In general, the present invention provides a method for purifying various iodosilanes. In this method, trace amounts of certain metal ion contaminants are removed and certain liquid compositions comprising iodosilanes are provided which can be advantageously used to deposit silicon-containing films onto microelectronic device substrates. In one aspect, the present invention provides a method of removing one or more metals and/or metal ions from a liquid composition comprising an iodine-substituted silane selected from the group consisting of monoiodosilane, diiodosilane, triiodosilane, Iododisilane, tetraiododisilane, monoiododisilane, diiododisilane, triiododisilane, tetraiododisilane, pentaiododisilane and hexaiododisilane, the method comprising: contacting a filter material with the liquid composition , the liquid composition comprises iodine-substituted silanes having one or more metals and/or metal ions as impurities, the filter material comprises at least one hydrophilic functional group, thereby reducing one or more metals or metal ions in the liquid composition amount of metal ions.

As used in this specification and the appended claims, the singular forms "a (a)", "an" and "the" include plural referents unless the context clearly dictates otherwise. As used in this specification and the appended claims, the term "or" generally includes "and/or" unless the context clearly dictates otherwise.

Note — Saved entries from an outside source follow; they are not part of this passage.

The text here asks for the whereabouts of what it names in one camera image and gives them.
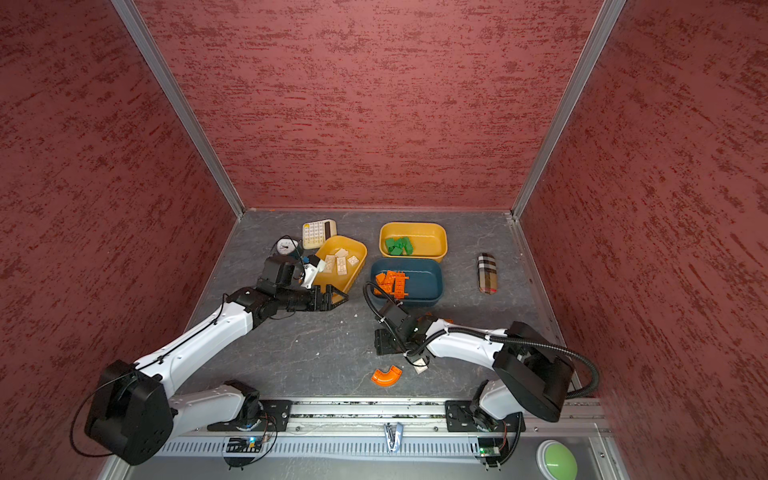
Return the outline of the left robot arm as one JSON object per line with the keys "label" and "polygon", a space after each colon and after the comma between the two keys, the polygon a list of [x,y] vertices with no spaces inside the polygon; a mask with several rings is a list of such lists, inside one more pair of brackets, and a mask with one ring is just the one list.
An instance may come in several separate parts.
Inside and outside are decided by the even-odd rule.
{"label": "left robot arm", "polygon": [[168,440],[201,427],[228,423],[240,431],[267,430],[256,389],[239,381],[180,395],[178,389],[205,363],[248,335],[278,311],[326,312],[348,300],[332,285],[278,288],[265,293],[243,287],[222,297],[207,319],[169,344],[132,363],[115,361],[101,373],[84,433],[130,465],[153,457]]}

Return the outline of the orange curved lego piece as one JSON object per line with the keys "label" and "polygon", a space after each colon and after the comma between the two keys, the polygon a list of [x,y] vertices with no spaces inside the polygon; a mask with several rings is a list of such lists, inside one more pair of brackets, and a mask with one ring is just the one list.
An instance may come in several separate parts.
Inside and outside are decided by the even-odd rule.
{"label": "orange curved lego piece", "polygon": [[395,365],[387,370],[376,369],[371,376],[371,381],[379,387],[388,388],[395,385],[401,378],[403,371]]}

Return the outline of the white 2x4 lego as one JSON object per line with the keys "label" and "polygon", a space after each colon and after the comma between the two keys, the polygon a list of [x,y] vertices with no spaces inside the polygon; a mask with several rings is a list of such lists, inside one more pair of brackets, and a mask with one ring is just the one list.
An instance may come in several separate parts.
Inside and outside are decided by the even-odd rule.
{"label": "white 2x4 lego", "polygon": [[339,276],[346,276],[348,274],[348,258],[336,257],[336,274]]}
{"label": "white 2x4 lego", "polygon": [[325,267],[323,272],[324,273],[330,273],[334,271],[335,263],[336,263],[336,257],[334,255],[327,255],[324,259]]}

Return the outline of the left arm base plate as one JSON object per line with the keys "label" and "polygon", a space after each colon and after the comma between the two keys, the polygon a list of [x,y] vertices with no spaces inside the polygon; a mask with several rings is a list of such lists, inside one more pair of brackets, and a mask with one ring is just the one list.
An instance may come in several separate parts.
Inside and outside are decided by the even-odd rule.
{"label": "left arm base plate", "polygon": [[247,401],[237,416],[230,421],[208,425],[210,432],[284,432],[290,418],[293,402],[290,400]]}

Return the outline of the orange long lego chassis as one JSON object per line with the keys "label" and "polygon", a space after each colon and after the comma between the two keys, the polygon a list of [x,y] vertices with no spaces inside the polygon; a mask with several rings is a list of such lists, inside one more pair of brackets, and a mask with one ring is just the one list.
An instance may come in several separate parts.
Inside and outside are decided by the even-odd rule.
{"label": "orange long lego chassis", "polygon": [[388,271],[391,280],[391,294],[397,300],[404,300],[408,293],[405,291],[406,281],[409,277],[404,272]]}

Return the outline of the orange 2x4 lego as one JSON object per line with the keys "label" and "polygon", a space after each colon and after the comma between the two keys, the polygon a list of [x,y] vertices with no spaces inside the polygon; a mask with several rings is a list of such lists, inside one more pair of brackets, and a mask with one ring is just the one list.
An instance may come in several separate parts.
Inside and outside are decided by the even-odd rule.
{"label": "orange 2x4 lego", "polygon": [[380,286],[378,284],[373,286],[373,292],[378,297],[385,297],[385,296],[391,296],[392,295],[390,290],[387,290],[385,287]]}

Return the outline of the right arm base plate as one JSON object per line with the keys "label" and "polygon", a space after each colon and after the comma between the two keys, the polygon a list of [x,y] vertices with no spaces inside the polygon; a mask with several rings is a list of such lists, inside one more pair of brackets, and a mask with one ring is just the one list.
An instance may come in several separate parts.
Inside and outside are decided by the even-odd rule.
{"label": "right arm base plate", "polygon": [[445,421],[447,430],[451,433],[515,433],[518,418],[516,414],[508,415],[504,420],[494,420],[491,417],[476,416],[471,411],[472,402],[469,400],[447,400],[445,406]]}

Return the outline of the green 2x4 lego plate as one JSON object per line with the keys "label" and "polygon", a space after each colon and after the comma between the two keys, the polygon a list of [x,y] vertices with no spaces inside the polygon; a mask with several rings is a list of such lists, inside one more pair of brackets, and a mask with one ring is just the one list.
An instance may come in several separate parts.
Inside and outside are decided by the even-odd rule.
{"label": "green 2x4 lego plate", "polygon": [[411,240],[410,240],[410,238],[409,238],[409,237],[404,237],[404,238],[402,239],[402,242],[403,242],[403,252],[404,252],[406,255],[412,255],[412,254],[413,254],[413,251],[414,251],[414,249],[413,249],[413,245],[412,245],[412,243],[411,243]]}

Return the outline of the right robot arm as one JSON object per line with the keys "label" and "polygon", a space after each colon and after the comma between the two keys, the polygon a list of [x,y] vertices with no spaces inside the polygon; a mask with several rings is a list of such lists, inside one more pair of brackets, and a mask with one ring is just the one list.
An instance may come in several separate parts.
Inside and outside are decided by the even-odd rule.
{"label": "right robot arm", "polygon": [[572,354],[523,322],[479,329],[431,315],[408,317],[398,326],[385,319],[374,334],[374,348],[380,356],[401,355],[416,369],[450,358],[493,371],[497,379],[484,383],[474,400],[474,414],[483,420],[528,413],[557,422],[575,370]]}

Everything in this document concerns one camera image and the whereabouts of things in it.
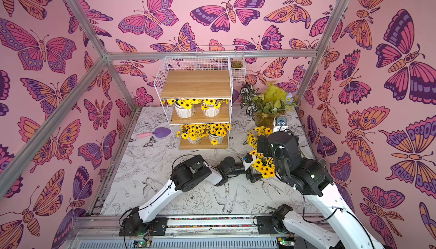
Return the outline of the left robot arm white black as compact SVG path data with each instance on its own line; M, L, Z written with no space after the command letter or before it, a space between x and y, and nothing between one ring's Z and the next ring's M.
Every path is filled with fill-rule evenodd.
M224 158L216 167L210 166L201 155L189 155L189 159L172 165L168 182L146 203L127 210L120 217L119 236L135 237L151 232L153 221L159 212L177 196L193 190L202 182L216 187L227 184L229 179L245 176L252 183L262 176L252 173L244 162L237 163L233 157Z

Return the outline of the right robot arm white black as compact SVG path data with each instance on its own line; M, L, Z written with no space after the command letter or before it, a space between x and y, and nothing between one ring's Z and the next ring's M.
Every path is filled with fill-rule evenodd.
M320 162L302 157L298 138L291 132L261 135L257 151L272 158L279 181L300 192L323 218L314 221L281 205L272 215L280 229L295 234L317 249L383 249L355 216Z

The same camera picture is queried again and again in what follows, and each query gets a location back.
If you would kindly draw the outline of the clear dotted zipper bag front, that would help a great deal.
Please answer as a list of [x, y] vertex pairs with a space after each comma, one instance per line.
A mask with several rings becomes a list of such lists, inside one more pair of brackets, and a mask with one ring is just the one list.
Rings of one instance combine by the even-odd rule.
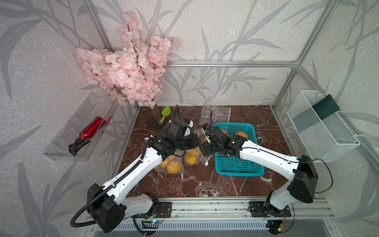
[[140, 157], [145, 170], [153, 169], [168, 174], [179, 174], [182, 172], [182, 155], [184, 154], [175, 142], [161, 136], [156, 138], [145, 138], [145, 153]]

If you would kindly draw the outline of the yellow orange potato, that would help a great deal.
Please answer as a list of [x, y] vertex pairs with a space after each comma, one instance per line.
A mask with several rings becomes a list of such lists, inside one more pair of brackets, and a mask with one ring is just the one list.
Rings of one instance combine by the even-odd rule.
[[192, 156], [188, 153], [185, 154], [185, 157], [184, 157], [184, 162], [187, 164], [187, 165], [195, 165], [197, 163], [197, 157], [196, 156]]

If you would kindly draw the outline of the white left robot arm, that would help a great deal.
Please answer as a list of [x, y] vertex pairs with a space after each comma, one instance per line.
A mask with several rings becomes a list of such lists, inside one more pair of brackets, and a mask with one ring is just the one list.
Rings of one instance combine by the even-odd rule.
[[141, 155], [127, 168], [102, 186], [94, 184], [89, 188], [87, 203], [72, 217], [70, 226], [81, 228], [97, 224], [104, 233], [109, 233], [124, 218], [148, 213], [157, 204], [155, 198], [143, 194], [127, 199], [129, 192], [177, 150], [186, 151], [199, 145], [192, 127], [193, 121], [174, 115], [162, 131], [147, 139]]

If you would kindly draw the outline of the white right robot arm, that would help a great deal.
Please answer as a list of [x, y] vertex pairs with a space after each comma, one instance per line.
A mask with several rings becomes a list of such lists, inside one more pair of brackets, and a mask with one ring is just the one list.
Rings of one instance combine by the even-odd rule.
[[264, 202], [264, 211], [270, 215], [281, 213], [294, 202], [313, 203], [317, 194], [318, 173], [314, 160], [302, 155], [301, 157], [287, 156], [262, 147], [253, 141], [240, 136], [232, 137], [224, 133], [219, 127], [212, 126], [203, 129], [206, 143], [199, 145], [204, 156], [220, 155], [236, 157], [267, 167], [287, 179], [287, 183], [273, 190]]

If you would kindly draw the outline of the green potato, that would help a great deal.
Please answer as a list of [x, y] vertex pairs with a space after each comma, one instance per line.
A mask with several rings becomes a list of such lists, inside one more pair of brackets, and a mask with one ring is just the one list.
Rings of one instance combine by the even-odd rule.
[[200, 149], [197, 147], [195, 149], [190, 149], [190, 150], [187, 150], [187, 153], [192, 155], [192, 156], [199, 156], [201, 154], [201, 151]]

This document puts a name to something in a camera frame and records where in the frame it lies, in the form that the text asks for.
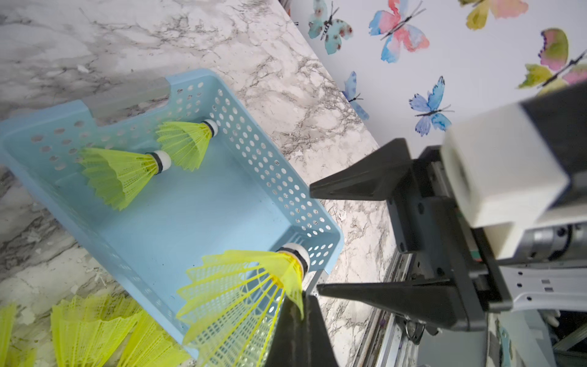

The term "about" generally refers to a range of values that are considered equivalent to the recited value (eg, having the same function or result). In many instances, the term "about" may include figures that are rounded to the nearest significant figure.

The recitations of numerical ranges using endpoints include all numbers subsumed within that range (eg 1 to 5 includes 1, 1.5, 2, 2.75, 3, 3.80, 4, and 5).

Filters are used to remove undesirable material from useful fluid streams and have become important features in a wide variety of industries. Fluids treated to remove undesirable materials include water, liquid industrial solvents and process fluids, industrial gases used in manufacturing or processing, and liquids with medical or pharmaceutical uses. Undesirable materials removed from fluids include impurities and contaminants such as particulates, microorganisms, and dissolved chemicals. Specific examples of filter applications include their use with liquid materials used in the manufacture of semiconductor and microelectronic devices.

Filters can remove undesirable material in a number of different ways, such as by size exclusion or by chemical and/or physical interaction with the material. Some filters are defined by a structural material that provides the filter with a porous structure, and the filter is capable of retaining particles of a size that cannot pass through the pores. Some filters are defined by the filter's material of construction or the ability of chemicals associated with the material of construction to associate with and interact with material passing through or through the filter. For example, the chemical characteristics of the filter may enable association with undesirable materials from the stream passing through the filter, retaining them, such as by ionic, coordination, chelation, or hydrogen bonding interactions . Some filters can utilize both size exclusion and chemical interaction characteristics to remove material from the filter stream.

In some cases, to perform the filtering function, the filter includes a filter membrane responsible for removing unwanted materials from the fluid passing therethrough. If desired, the filter membrane can be in the form of a flat sheet, which can be coiled (eg, in a spiral), flat, pleated, or disc-shaped. The filter membranes may alternatively be in the form of hollow fibers. The filter membrane may be contained within the housing or otherwise supported such that filtered fluid enters through the filter inlet and needs to pass through the filter membrane before passing through the filter outlet.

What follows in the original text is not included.